Ma proprio qui si coglie la forza del progetto. I ragazzi non si sono limitati a “fare l’evento”, hanno scelto una posizione. Hanno voluto parlare di inclusione anche nel bicchiere, abbattendo i pregiudizi su quello che non rientra nei parametri codificati. «Solo perché un vino non ha una denominazione, non significa che non sia valido. Anzi: dietro ci sono ricerca, sostenibilità, sperimentazione. Volevamo far conoscere questo mondo sia ai ristoratori che ai nostri coetanei».
In effetti, InTO Wine è stata pensata per parlare sia al pubblico professionale (buyer, gestori, sommelier) sia ai curiosi. Aperta e inclusiva, proprio come il futuro che questi ragazzi vogliono contribuire a costruire.
CONTRO IL PREGIUDIZIO GENERAZIONALE
Il fuori casa lamenta da anni una crisi di personale, di motivazione, di appeal. Troppo spesso si accusano i giovani di non avere voglia, senza però domandarsi se siamo noi, come sistema, a non essere capaci di coinvolgerli. Questi studenti dimostrano il contrario: hanno voglia, idee, capacità e visione. Serve solo lasciar loro spazio. Credere nella formazione. E smettere di pretendere esperienza da chi, invece, chiede fiducia per costruirla.

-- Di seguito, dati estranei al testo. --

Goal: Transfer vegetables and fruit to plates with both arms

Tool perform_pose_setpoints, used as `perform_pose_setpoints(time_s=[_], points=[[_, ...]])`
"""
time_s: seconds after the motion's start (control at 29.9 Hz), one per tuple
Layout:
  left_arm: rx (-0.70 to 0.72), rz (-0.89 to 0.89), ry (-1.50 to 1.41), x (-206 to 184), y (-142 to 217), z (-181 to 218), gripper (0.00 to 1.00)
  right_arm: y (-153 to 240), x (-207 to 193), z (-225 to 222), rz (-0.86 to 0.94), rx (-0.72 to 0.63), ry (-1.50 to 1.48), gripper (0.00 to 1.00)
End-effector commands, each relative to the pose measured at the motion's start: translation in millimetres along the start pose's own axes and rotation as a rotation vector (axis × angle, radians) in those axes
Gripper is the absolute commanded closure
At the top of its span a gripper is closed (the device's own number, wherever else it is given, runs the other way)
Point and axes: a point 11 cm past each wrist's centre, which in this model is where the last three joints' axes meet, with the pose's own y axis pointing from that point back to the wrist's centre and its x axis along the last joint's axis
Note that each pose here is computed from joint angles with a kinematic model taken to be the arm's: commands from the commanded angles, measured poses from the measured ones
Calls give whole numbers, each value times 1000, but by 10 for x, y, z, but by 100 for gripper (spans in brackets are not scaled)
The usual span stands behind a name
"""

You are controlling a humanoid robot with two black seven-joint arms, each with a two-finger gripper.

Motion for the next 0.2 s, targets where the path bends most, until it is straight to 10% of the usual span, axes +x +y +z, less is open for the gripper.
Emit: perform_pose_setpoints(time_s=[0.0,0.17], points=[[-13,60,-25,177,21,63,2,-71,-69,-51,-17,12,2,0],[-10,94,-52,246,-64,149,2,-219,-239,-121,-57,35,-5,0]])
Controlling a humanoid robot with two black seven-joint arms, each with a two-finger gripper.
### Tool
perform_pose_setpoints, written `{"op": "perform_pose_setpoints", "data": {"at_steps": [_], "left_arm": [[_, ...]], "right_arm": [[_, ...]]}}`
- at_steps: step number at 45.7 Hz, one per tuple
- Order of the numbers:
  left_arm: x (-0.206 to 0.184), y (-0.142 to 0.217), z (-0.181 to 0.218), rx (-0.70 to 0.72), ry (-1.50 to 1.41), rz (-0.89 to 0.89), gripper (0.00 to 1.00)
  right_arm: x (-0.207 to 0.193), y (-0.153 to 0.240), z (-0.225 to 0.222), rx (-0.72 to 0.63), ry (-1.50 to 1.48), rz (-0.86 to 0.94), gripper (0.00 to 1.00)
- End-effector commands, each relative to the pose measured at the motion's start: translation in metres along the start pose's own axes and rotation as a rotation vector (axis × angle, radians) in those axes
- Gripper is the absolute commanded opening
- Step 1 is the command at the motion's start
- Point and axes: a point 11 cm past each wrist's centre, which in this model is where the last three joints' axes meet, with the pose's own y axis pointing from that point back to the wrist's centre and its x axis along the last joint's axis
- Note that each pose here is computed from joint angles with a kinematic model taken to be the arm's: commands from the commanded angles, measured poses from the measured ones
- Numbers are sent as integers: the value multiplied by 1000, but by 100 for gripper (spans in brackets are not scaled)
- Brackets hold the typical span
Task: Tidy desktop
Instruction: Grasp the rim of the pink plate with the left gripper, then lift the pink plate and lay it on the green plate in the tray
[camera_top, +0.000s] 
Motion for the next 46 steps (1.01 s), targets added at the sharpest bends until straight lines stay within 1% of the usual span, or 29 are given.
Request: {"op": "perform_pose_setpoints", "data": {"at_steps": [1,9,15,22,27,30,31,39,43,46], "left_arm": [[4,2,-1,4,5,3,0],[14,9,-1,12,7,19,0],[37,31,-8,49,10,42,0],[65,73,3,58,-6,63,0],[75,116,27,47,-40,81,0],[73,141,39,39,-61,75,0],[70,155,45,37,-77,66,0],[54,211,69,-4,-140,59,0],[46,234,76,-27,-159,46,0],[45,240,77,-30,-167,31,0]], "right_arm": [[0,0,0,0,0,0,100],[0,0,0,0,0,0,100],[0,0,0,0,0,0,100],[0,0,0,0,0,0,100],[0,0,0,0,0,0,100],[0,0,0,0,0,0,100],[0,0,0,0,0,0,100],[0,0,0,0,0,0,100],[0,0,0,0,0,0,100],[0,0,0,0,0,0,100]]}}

«Questa fiera ci ha uniti. Abbiamo iniziato a gennaio, ci conoscevamo da pochi mesi. Non è stato semplice, ma ci siamo riusciti. E ne siamo fieri», dice Sofia. Il tono è lucido, ma pieno di orgoglio. Giustamente. Alla fine della giornata, tra calici mezzi pieni e sorrisi mezzi stanchi, una cosa era chiara: InTO Wine non è solo una fiera, è una risposta. Una dimostrazione che i giovani non sono un problema da risolvere, ma una risorsa da attivare. Che il vino non è (solo) una tradizione da conservare, ma un linguaggio da reinventare. E che il lavoro nel fuori casa può essere un orizzonte attrattivo, se viene raccontato come possibilità e non come fatica.
Sarà anche vero che i dealcolati stanno crescendo. Ma il vero rischio, per il mondo del vino, è perdere il contatto con le nuove generazioni. Quelle che oggi allestiscono cortili, organizzano fiere, e si fanno domande vere: su cosa valga la pena raccontare, bere, scegliere. E la risposta, a Torino, è arrivata chiara: il futuro, se glielo lasci fare, sa sorprenderti.